For instance, You Me Her is tagged with the genre code '100010' - or "LGBTQ+ Stories" to a human eye.
The goal of a recommender system is to marry the person using the platform with the content.
This digital matchmaker takes in information on both sides, and draws connections. Things like the genre of a song, what themes are explored in a film, or which actors are in a TV show can all be tagged. Based on this, the algorithm will predict who is most likely to engage with what.
"Big data is this vast mountain," says former Netflix executive Todd Yellin in a video for the website Future of StoryTelling. "By sophisticated machine-learning techniques, we try to figure out - what are the tags that matter?"
But what do these platforms know about their users - and how do they find it out?
Under UK data privacy laws, individuals have a right to find out what data is being held about them by an organisation. Many of the streaming and social media companies have created an automated system for users to request this information.
I downloaded all of my information from eight of the biggest platforms. Facebook had been keeping track of other websites I'd visited, including a language-learning tool and hotel listings sites. It also had the coordinates to my home address, in a folder titled "location".
Instagram had a list of more than 300 different topics it thought I was interested in, which it used for personalised advertising.
Netflix sent me a spreadsheet which detailed every trailer and programme I had watched, when, on what device, and whether it had auto-played or whether I'd selected it.

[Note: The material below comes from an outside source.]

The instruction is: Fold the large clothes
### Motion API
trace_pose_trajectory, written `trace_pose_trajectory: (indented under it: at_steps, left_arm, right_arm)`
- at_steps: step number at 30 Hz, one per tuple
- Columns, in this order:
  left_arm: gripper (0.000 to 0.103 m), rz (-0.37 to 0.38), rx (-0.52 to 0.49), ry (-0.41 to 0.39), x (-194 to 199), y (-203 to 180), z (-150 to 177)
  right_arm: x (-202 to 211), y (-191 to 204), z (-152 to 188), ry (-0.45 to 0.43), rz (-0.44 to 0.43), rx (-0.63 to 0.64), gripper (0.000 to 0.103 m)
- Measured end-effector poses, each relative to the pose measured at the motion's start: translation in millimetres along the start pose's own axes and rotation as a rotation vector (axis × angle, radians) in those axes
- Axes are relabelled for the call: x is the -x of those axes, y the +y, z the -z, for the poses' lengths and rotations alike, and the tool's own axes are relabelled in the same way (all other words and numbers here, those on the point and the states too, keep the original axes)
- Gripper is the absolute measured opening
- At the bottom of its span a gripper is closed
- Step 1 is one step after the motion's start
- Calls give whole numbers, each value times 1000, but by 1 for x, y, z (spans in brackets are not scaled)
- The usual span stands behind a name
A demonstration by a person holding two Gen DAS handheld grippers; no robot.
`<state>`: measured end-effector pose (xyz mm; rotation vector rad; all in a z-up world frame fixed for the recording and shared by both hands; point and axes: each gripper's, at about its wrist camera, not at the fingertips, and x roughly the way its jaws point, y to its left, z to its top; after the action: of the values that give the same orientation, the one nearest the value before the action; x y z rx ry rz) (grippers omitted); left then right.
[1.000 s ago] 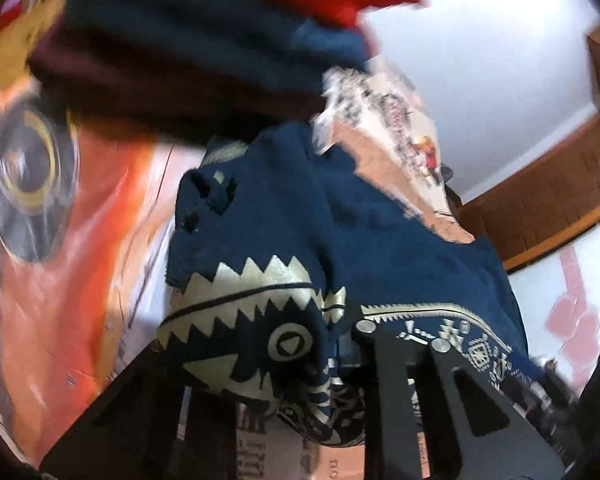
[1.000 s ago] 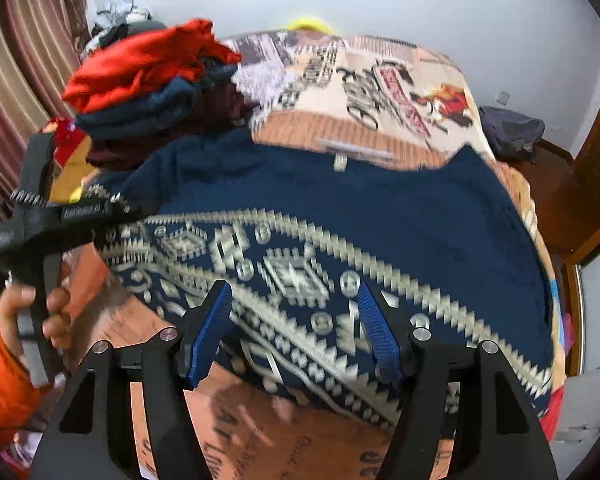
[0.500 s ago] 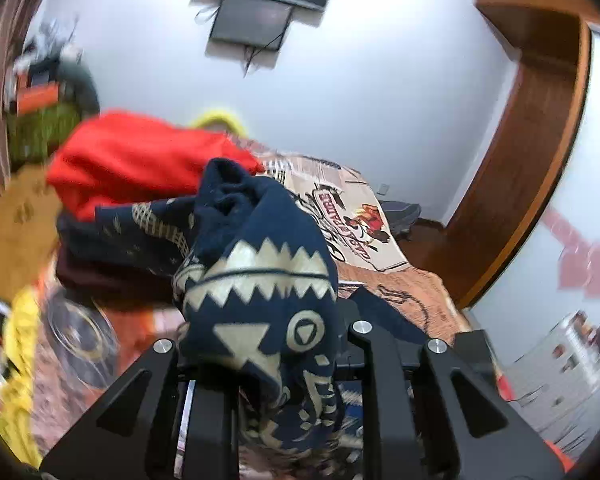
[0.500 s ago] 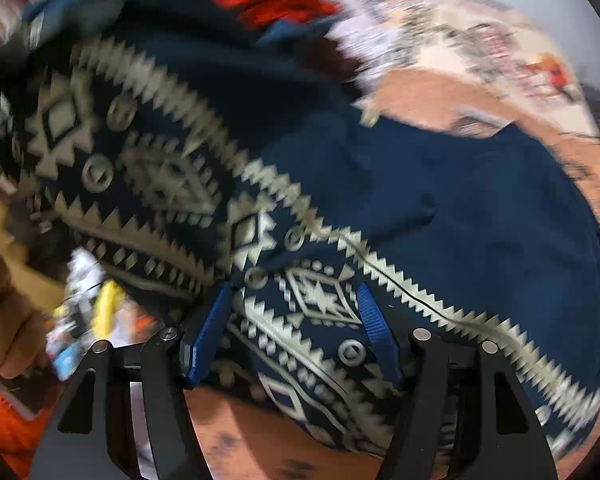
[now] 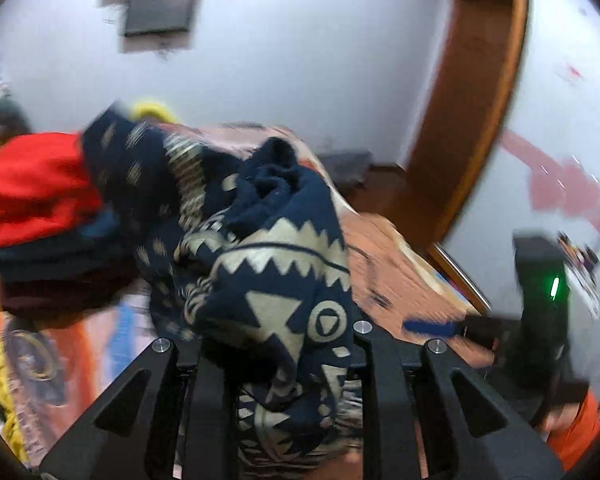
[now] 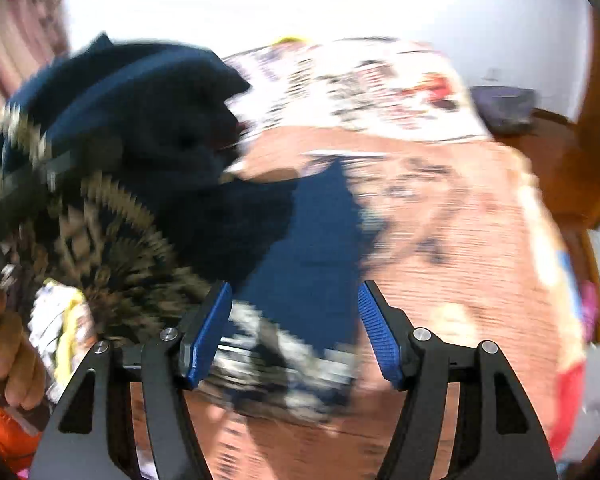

Other platforms have similar policies. Netflix told me that what a user has watched and how they've interacted with the app is a better indication of their tastes than demographic data, such as age or gender.
How you watch, not what you watch
"No one is explicitly telling Netflix that they're gay," says Greg Serapio-Garcia, a PhD student at the University of Cambridge specialising in computational social psychology. But the platform can look at users that have liked "queer content".
A user doesn't have to have previously streamed content tagged LGBT+ to receive these suggestions. The recommender systems go deeper than this.
According to Greg, one possibility is that watching certain films and TV shows which are not specifically LGBTQ+ can still help the algorithm predict "your propensity to like queer content".
What someone watches is only part of the equation; often, how someone uses a platform can be more telling.